Release notes for Red Hat OpenShift Logging 5.3
Making open source more inclusive
Red Hat is committed to replacing problematic language in our code, documentation, and web properties. We are beginning with these four terms: master, slave, blacklist, and whitelist. Because of the enormity of this endeavor, these changes will be implemented gradually over several upcoming releases. For more details, see our CTO Chris Wright’s message.
Supported Versions
OpenShift | 4.7 | 4.8 | 4.9 |
---|---|---|---|
RHOL 5.0 | X | X | |
RHOL 5.1 | X | X | |
RHOL 5.2 | X | X | X |
RHOL 5.3 | X |
OpenShift Logging 5.3.0
The following advisories are available for OpenShift Logging 5.3.x:
New features and enhancements
- With this update, authorization requirements for Log Forwarding have been relaxed. Outputs may now be configured with SASL, username/password, or TLS.
Bug fixes
Before this update, application logs were not correctly configured to forward to the proper Cloudwatch stream with multi-line error detection enabled. (LOG-1939)
Before this update, a name change of the deployed collector in the 5.3 release caused the alert ‘fluentnodedown’ to generate. (LOG-1918)
Before this update, a regression introduced in a prior release configuration caused the collector to flush its buffered messages before shutdown, creating a delay the termination and restart of collector Pods. With this update, fluentd no longer flushes buffers at shutdown, resolving the issue. (LOG-1735)

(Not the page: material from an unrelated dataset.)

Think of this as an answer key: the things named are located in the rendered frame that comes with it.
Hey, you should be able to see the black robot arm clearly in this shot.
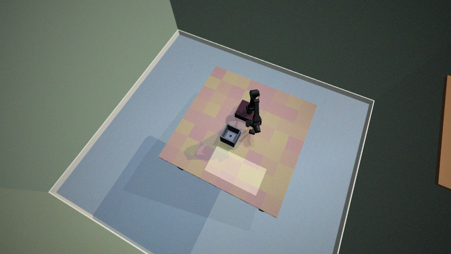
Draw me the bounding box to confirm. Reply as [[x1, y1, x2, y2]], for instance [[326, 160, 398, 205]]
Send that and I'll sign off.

Before this update, a regression introduced in a prior release intentionally disabled JSON message parsing. With this update, a log entry’s “level” value is set based on: a parsed JSON message that has a “level” field or by applying a regex against the message field to extract a match. (LOG-1199)
Known issues
If you forward logs to an external Elasticsearch server and then change a configured value in the pipeline secret, such as the username and password, the Fluentd forwarder loads the new secret but uses the old value to connect to an external Elasticsearch server. This issue happens because the Red Hat OpenShift Logging Operator does not currently monitor secrets for content changes. (LOG-1652)

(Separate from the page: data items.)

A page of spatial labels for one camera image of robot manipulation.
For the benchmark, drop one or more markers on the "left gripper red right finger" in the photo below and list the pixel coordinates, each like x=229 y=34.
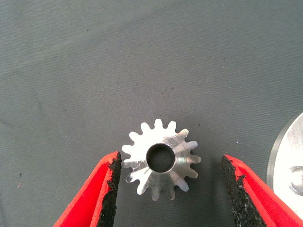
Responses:
x=258 y=201

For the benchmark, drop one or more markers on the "dark grey table cloth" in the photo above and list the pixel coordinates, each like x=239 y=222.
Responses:
x=142 y=47

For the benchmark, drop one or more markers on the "round white metal carrier plate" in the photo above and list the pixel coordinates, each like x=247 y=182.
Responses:
x=291 y=146

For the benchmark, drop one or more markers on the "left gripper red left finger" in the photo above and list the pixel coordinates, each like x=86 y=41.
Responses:
x=94 y=196

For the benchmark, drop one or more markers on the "small steel planetary gear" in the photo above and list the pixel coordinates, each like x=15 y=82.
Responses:
x=137 y=151

As a workaround, if you change the secret, you can force the Fluentd pods to redeploy by entering:
$ oc delete pod -l component=collector
Deprecated and removed features
Some features available in previous releases have been deprecated or removed.

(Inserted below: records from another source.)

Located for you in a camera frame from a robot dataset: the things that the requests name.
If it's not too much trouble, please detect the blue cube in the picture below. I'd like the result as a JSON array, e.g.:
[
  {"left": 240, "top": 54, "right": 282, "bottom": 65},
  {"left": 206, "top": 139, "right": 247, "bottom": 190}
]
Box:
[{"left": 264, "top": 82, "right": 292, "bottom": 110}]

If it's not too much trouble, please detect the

Deprecated functionality is still included in OpenShift Logging and continues to be supported; however, it will be removed in a future release of this product and is not recommended for new deployments.
Forwarding logs using the legacy Fluentd and legacy syslog methods have been removed
In OpenShift Logging 5.3, the legacy methods of forwarding logs to Syslog and Fluentd are removed. Bug fixes and support are provided through the end of the OpenShift Logging 5.2 life cycle. After which, no new feature enhancements are made.
Instead, use the following non-legacy methods:
Configuration mechanisms for legacy forwarding methods have been removed
In OpenShift Logging 5.3, the legacy configuration mechanism for log forwarding is removed: You cannot forward logs using the legacy Fluentd method and legacy Syslog method. Use the standard log forwarding methods instead.
OpenShift Logging 5.2.0
The following advisories are available for OpenShift Logging 5.2.x:
New features and enhancements
With this update, you can forward log data to Amazon CloudWatch, which provides application and infrastructure monitoring. For more information, see Forwarding logs to Amazon CloudWatch. (LOG-1173)
With this update, you can forward log data to Loki, a horizontally scalable, highly available, multi-tenant log aggregation system. For more information, see Forwarding logs to Loki. (LOG-684)
With this update, if you use the Fluentd forward protocol to forward log data over a TLS-encrypted connection, now you can use a password-encrypted private key file and specify the passphrase in the Cluster Log Forwarder configuration. For more information, see Forwarding logs using the Fluentd forward protocol. (LOG-1525)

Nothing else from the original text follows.